Community: Taking Your Small Group Off Life Support by Brad House

What images does the word community bring to mind? Is it simply a group of people living in the same neighborhood? Or is it a group of people choosing to help each other out, to think of each other when doing daily tasks, choosing to bless others with their actions? What about when a church is made up of community groups? Are they just awkward small groups of people living in the same area? or are they people who are intentional about getting to know and being there for each other and sharing God’s love with those outside their group?
The purpose of community groups is to help the church better do discipleship, pastoral care, and missions. Each of these are things that are not easily done in just a large group setting. It is the small group that fosters an atmosphere for these very things.

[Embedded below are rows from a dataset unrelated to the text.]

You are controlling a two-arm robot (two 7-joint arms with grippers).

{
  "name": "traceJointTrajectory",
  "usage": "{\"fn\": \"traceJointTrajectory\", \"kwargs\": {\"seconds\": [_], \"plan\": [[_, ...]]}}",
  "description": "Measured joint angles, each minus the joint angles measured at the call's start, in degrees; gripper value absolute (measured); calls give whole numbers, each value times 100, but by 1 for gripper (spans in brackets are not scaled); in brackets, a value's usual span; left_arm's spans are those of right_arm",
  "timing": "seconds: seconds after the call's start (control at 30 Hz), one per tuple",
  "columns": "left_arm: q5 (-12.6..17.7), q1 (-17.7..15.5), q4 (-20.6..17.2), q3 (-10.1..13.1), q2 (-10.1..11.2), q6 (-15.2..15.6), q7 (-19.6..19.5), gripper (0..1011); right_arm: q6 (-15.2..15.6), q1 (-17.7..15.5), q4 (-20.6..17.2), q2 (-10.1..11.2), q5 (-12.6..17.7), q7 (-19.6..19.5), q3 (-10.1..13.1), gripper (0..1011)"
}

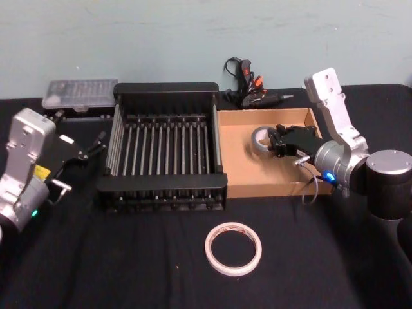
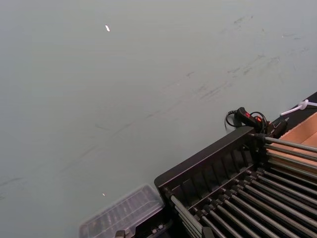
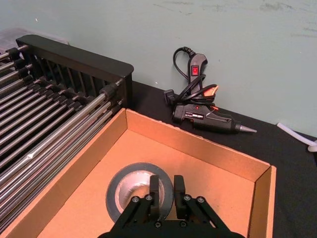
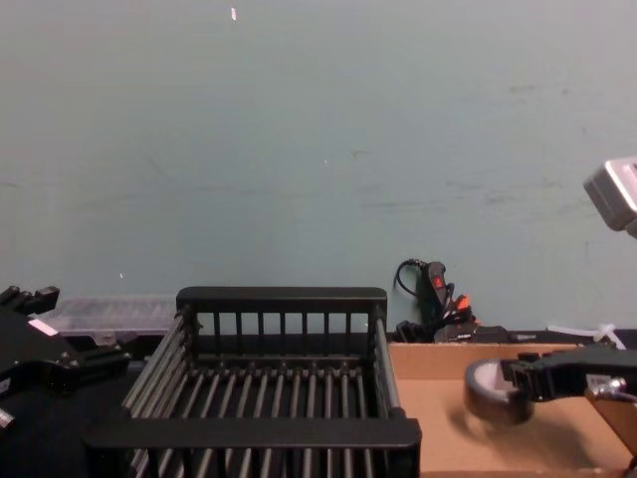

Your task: Pick up the white tape and place it into the black box , Pick up the silver tape and place it into the brown box.

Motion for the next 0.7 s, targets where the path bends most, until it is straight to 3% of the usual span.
{"fn": "traceJointTrajectory", "kwargs": {"seconds": [0.7], "plan": [[0, 0, 0, 0, 0, 0, 0, 1001, 0, -16, -31, 13, 27, 5, 8, 799]]}}
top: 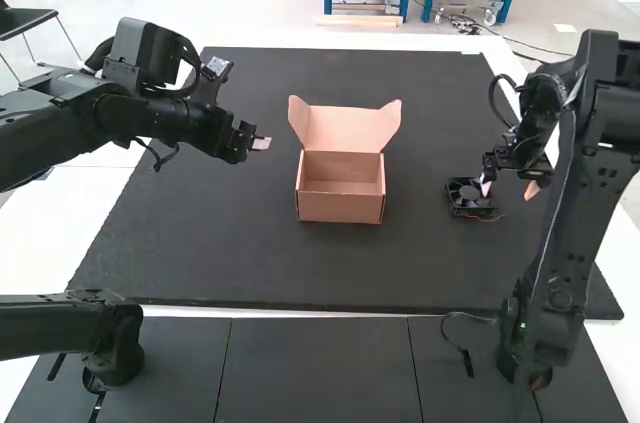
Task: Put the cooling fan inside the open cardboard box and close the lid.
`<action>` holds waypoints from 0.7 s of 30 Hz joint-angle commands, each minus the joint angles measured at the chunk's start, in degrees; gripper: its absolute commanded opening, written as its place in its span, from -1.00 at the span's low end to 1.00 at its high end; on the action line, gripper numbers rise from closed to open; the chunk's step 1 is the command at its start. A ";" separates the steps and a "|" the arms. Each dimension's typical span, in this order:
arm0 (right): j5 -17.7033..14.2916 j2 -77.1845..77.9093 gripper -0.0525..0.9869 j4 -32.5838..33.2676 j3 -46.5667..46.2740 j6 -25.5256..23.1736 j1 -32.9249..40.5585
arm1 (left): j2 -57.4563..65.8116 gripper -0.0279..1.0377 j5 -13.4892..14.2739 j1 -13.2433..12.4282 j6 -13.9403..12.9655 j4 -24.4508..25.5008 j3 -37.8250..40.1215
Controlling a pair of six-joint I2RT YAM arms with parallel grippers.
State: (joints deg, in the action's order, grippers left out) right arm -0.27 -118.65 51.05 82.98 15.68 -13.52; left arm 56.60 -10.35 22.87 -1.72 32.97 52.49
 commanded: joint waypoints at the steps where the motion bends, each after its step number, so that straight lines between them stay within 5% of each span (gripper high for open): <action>1: -0.52 -0.97 0.81 1.16 1.31 -0.39 0.51 | -1.05 0.87 -0.72 -0.46 -0.57 -0.45 2.09; 9: -1.13 -1.94 0.74 2.57 1.22 -0.48 0.51 | -1.05 0.87 -0.90 -0.64 -0.57 -0.54 2.44; 21: 2.91 -2.46 -0.09 2.30 0.78 -2.41 0.51 | -1.05 0.87 -0.99 -0.72 -0.48 -0.19 3.23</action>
State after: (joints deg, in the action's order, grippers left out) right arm 1.80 -120.70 53.10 83.18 14.09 -13.19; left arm 56.60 -10.52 22.76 -1.72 32.88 52.49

Having community groups means more people have ownership and rise up to the challenge of a community group. The church leadership is not spread out as thin as there are leaders under them caring for people, and the people within a group are caring for each other. Instead of 1-2 people caring for 100, you have several group leaders caring for a small group of people, and then leaders caring for the group leaders. So if one coach, was over 6 small group leaders, who each took care of 15 people, you could have 90 people in groups. If you went out another level and had a person over 6 coaches, they would have over 500 people in groups. This quickly multiplies the ability to disciple small groups of people.
Written by some of the leadership of Mars Hill Church in Seattle, the purpose of this book is to get leaders to rethink the awkward small groups and to challenge leaders to have a vision for community groups that are intentional about discipleship, pastoral care, and missions. While this book does just that and does a good job of it, it stops short of helping leaders to create leaders underneath them who are intentionally trained just for that purpose. This is a good book to get started with the idea of community groups and gives the nuts and bolts of what one needs to think about, but some other books will be helpful afterwards (such as The Pocket Guide to Leading a Small Group: 52 Ways to help You and Your Small Group Grow by Dave Earley and Rod Dempsey, and The 8 Habits of Effective Small Group Leaders by Dave Earley). I would recommend this book to start a leader thinking in the direction of community groups, but I would not recommend this book be the only book they read.
This book comes out September 30th
I received the galleys of this book from Net Galley for the purpose of this review.